-------- Records for processing

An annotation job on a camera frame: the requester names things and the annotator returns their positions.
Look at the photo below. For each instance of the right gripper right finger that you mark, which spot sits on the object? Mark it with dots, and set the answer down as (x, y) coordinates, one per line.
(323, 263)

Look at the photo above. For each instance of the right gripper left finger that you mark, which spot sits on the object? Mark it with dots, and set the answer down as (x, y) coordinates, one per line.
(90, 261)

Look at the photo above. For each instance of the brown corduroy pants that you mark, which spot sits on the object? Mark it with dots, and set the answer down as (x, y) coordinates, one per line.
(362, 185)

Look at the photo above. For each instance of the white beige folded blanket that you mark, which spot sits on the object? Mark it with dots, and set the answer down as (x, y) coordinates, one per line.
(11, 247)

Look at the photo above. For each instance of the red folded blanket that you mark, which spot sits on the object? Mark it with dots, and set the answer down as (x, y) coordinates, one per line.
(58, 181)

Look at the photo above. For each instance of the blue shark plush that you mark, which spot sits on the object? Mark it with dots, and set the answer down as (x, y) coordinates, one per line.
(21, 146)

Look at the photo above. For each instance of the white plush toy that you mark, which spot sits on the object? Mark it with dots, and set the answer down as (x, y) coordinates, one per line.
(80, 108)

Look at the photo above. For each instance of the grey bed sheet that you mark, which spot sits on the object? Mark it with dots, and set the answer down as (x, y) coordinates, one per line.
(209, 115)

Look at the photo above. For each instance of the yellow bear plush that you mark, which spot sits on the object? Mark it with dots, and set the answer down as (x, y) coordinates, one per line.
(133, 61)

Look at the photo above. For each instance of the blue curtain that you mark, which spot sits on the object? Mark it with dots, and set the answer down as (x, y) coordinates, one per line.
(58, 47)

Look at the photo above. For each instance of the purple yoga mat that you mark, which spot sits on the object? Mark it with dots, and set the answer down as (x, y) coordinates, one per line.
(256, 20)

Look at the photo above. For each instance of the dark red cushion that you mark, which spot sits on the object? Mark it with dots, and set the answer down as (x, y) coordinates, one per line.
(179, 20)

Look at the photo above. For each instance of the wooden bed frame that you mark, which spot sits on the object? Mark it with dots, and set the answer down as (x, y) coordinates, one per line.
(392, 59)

----------------

* _Task details_
I need all of the records above retyped exactly, please.

* _Answer for the task_
An annotation job on a camera frame: the requester names things and the annotator returns their positions.
Look at the photo below. For each instance of the right gripper right finger that you mark, which spot sits on the object? Mark it with dots, and set the answer down as (x, y) coordinates, one per line.
(323, 263)

Look at the photo above. For each instance of the right gripper left finger that you mark, which spot sits on the object? Mark it with dots, and set the answer down as (x, y) coordinates, one per line.
(90, 261)

Look at the photo above. For each instance of the brown corduroy pants that you mark, which spot sits on the object? Mark it with dots, and set the answer down as (x, y) coordinates, one per line.
(362, 185)

Look at the photo above. For each instance of the white beige folded blanket that you mark, which spot sits on the object? Mark it with dots, and set the answer down as (x, y) coordinates, one per line.
(11, 247)

Look at the photo above. For each instance of the red folded blanket that you mark, which spot sits on the object? Mark it with dots, and set the answer down as (x, y) coordinates, one per line.
(58, 181)

Look at the photo above. For each instance of the blue shark plush that you mark, which spot sits on the object? Mark it with dots, and set the answer down as (x, y) coordinates, one per line.
(21, 146)

Look at the photo above. For each instance of the white plush toy that you mark, which spot sits on the object? Mark it with dots, and set the answer down as (x, y) coordinates, one per line.
(80, 108)

Look at the photo above. For each instance of the grey bed sheet that you mark, which spot sits on the object? Mark it with dots, and set the answer down as (x, y) coordinates, one per line.
(209, 115)

Look at the photo above. For each instance of the yellow bear plush that you mark, which spot sits on the object? Mark it with dots, and set the answer down as (x, y) coordinates, one per line.
(133, 61)

Look at the photo above. For each instance of the blue curtain that you mark, which spot sits on the object? Mark it with dots, and set the answer down as (x, y) coordinates, one per line.
(58, 47)

Look at the photo above. For each instance of the purple yoga mat that you mark, which spot sits on the object? Mark it with dots, and set the answer down as (x, y) coordinates, one per line.
(256, 20)

Look at the photo above. For each instance of the dark red cushion that you mark, which spot sits on the object? Mark it with dots, and set the answer down as (x, y) coordinates, one per line.
(179, 20)

Look at the photo above. For each instance of the wooden bed frame that you mark, which spot sits on the object? Mark it with dots, and set the answer down as (x, y) coordinates, one per line.
(392, 59)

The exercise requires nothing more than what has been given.